Exercise
How does the data below read from its first line through the line containing "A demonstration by"? Print those lines exactly.

──────

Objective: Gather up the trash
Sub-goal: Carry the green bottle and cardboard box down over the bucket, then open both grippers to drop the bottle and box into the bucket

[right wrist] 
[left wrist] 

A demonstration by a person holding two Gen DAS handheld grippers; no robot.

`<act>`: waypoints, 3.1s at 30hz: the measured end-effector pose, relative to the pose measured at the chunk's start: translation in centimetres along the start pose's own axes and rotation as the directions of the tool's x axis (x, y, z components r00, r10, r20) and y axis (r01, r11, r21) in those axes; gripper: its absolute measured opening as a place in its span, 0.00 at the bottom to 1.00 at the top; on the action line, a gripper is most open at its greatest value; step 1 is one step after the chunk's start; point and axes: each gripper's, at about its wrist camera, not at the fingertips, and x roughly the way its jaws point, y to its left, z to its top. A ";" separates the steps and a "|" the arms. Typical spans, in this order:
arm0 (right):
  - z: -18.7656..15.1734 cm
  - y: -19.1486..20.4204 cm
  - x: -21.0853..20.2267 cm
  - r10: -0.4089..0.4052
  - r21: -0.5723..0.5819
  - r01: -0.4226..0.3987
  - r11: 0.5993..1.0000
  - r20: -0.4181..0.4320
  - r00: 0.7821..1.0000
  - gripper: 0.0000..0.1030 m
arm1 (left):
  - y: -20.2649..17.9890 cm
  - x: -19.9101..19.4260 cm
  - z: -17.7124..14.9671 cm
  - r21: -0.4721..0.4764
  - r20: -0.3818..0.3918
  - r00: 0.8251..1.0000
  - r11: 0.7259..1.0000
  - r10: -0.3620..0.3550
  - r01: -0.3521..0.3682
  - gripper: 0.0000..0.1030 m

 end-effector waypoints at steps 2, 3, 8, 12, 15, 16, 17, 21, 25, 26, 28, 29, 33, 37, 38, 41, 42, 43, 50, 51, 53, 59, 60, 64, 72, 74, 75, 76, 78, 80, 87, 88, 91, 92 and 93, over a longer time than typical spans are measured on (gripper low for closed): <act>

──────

Task response
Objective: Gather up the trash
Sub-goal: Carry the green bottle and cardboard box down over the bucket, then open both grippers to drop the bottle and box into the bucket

[right wrist] 
[left wrist] 

A demonstration by a person holding two Gen DAS handheld grippers; no robot.

Work on the answer has been completed.